[Stored dataset items]
■ ■ ■ ■ ■

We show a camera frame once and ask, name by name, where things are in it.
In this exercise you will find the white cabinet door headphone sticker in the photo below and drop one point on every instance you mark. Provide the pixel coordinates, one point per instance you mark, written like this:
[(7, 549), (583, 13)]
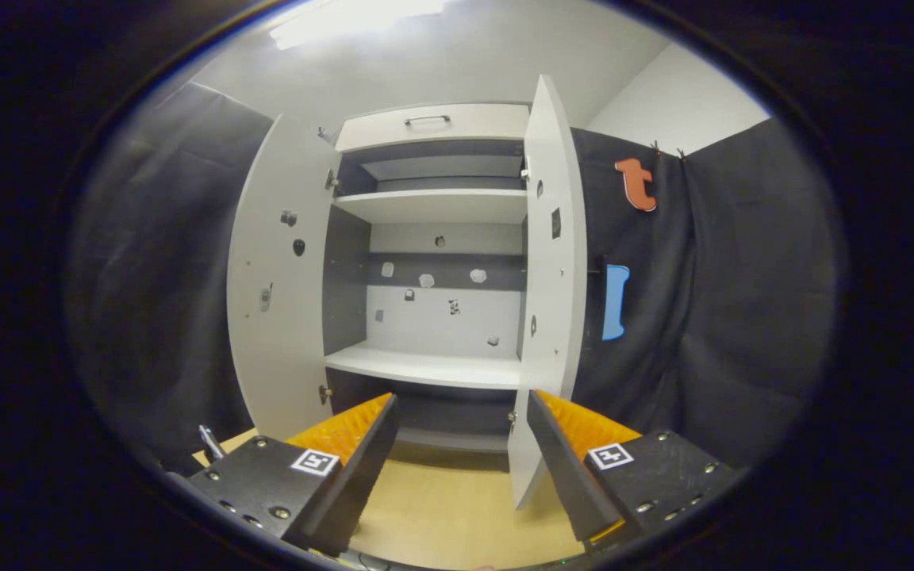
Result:
[(554, 317)]

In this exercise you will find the black backdrop cloth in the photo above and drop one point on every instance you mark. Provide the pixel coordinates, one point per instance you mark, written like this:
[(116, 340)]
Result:
[(743, 317)]

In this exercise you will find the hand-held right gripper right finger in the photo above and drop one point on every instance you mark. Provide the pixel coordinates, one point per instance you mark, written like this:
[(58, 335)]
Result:
[(564, 468)]

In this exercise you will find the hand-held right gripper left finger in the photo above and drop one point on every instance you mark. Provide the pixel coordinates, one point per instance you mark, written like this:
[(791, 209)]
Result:
[(358, 476)]

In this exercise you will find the white grey cabinet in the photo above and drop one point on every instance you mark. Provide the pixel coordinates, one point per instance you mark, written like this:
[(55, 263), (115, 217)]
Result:
[(425, 369)]

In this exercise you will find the white cabinet door camera sticker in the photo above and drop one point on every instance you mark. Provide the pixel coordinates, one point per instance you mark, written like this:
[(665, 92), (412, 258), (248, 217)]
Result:
[(282, 317)]

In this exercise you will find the small silver metal clamp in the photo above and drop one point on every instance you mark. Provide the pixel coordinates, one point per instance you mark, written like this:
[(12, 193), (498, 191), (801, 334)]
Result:
[(211, 442)]

■ ■ ■ ■ ■

● Task statement: Each record should be written out exactly, and each image should be omitted.

● Exercise response:
We show a camera frame once and ask, name by name, where things are in it.
In this exercise you will find the white cabinet door headphone sticker in the photo below and drop one point on every instance you mark. Provide the pixel coordinates, one point per instance you mark, written like this:
[(7, 549), (583, 13)]
Result:
[(554, 317)]

In this exercise you will find the black backdrop cloth in the photo above and drop one point on every instance you mark. Provide the pixel coordinates, one point per instance you mark, written like this:
[(116, 340)]
Result:
[(743, 317)]

In this exercise you will find the hand-held right gripper right finger in the photo above and drop one point on every instance you mark. Provide the pixel coordinates, one point per instance you mark, written like this:
[(58, 335)]
Result:
[(564, 468)]

In this exercise you will find the hand-held right gripper left finger in the photo above and drop one point on every instance you mark. Provide the pixel coordinates, one point per instance you mark, written like this:
[(791, 209)]
Result:
[(358, 476)]

In this exercise you will find the white grey cabinet in the photo above and drop one point on every instance you mark. Provide the pixel coordinates, one point per instance you mark, written like this:
[(55, 263), (115, 217)]
Result:
[(425, 369)]

In this exercise you will find the white cabinet door camera sticker in the photo above and drop one point on every instance you mark. Provide the pixel coordinates, one point per instance you mark, written like this:
[(665, 92), (412, 258), (248, 217)]
Result:
[(282, 317)]

In this exercise you will find the small silver metal clamp in the photo above and drop one point on every instance you mark. Provide the pixel coordinates, one point per instance you mark, written like this:
[(12, 193), (498, 191), (801, 334)]
Result:
[(211, 442)]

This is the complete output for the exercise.